What’s recommended flu vaccine for next season?
Fujian strain included in vaccine
Federal health officials have recommended that the 2004-05 trivalent influenza vaccine for the United States contain A/New Caledonia/20/99-like (H1N1), A/Fujian/411/2002-like (H3N2), and B/Shanghai/361/2002-like viruses.
Fujian was the variant strain that caused so much trouble last flu season. As the season progressed, A/Fujian/411/2002 (H3N2) viruses, which were antigenically distinguishable from the vaccine strain A/Panama/2007/99 (H3N2), became predominant, resulting in a less than optimal match. An initial study to assess the effectiveness of the 2003-04 influenza vaccine in health care workers did not demonstrate efficacy.
However, preliminary analyses of three additional unpublished studies of influenza vaccine effectiveness among children and adults in the United States were presented at the demonstrated vaccine effectiveness, the Centers for Disease Control and Prevention (CDC) reports.1
During the 2003-04 influenza season, influenza activity in the United States began and peaked earlier than usual and was more severe than the previous three seasons. Moreover, a substantial number of laboratory-confirmed, influenza-associated pediatric deaths were reported in the United States.

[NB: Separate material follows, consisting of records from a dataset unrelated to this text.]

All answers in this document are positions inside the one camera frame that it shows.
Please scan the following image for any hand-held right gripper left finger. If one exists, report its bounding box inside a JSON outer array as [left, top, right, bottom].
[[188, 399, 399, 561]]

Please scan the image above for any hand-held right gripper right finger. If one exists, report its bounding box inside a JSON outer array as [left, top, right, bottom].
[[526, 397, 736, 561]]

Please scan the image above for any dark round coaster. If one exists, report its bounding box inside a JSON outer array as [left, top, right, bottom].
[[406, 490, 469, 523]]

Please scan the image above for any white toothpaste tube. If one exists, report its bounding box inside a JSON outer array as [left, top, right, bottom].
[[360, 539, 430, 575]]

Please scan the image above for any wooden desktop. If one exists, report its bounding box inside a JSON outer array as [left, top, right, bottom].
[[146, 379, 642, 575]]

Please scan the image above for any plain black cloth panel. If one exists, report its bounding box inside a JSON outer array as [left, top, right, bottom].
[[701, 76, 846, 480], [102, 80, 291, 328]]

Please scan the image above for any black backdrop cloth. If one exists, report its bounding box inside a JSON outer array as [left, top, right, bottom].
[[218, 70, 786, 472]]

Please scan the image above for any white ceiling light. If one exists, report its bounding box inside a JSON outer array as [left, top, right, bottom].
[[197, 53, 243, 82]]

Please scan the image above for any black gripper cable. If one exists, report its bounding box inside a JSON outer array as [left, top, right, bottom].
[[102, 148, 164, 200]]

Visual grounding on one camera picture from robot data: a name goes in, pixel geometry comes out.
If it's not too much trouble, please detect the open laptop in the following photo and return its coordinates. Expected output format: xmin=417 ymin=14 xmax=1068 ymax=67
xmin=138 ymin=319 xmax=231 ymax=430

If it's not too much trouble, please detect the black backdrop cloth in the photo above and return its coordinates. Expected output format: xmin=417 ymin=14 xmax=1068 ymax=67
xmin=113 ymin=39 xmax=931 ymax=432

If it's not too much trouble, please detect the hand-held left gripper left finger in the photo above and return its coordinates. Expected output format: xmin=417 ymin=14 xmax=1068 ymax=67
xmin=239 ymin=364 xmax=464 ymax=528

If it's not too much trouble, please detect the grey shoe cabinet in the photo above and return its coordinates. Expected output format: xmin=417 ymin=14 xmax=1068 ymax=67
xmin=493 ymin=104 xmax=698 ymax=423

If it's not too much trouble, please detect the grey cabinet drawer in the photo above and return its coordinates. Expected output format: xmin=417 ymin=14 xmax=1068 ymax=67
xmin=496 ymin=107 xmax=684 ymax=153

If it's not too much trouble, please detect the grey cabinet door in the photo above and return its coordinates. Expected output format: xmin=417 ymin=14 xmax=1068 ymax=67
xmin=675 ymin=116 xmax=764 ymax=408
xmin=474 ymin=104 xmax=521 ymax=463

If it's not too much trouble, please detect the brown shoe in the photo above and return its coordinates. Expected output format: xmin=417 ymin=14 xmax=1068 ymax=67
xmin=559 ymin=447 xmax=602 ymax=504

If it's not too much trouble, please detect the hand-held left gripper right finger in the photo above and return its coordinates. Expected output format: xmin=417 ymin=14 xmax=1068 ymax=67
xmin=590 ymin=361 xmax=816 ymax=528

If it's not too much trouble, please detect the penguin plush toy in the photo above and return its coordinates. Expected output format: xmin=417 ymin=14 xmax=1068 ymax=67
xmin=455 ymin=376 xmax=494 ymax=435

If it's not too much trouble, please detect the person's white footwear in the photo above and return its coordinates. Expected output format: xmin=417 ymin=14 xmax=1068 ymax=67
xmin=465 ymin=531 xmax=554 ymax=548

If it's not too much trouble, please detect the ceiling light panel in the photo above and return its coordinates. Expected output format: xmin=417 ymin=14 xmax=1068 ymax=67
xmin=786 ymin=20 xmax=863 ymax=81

Because no similar national data were collected previously, whether this number of pediatric deaths represents a change from previous seasons is unknown. One modeling study estimated that, during 1990-1999, approximately 92 influenza-related deaths occurred annually among children younger than 5 years old.
In June 2004, the Council of State and Territorial Epidemiologists voted to make pediatric influenza-associated deaths a nationally notifiable condition.
The CDC recommends that all children ages 6-23 months and close contacts of children ages 0-23 months receive annual influenza vaccination
1. Centers for Disease Control and Prevention. Update: Influenza activity — United States and worldwide, 2003-04 season, and composition of the 2004-05 influenza vaccine. MMWR 53; (25)547-552.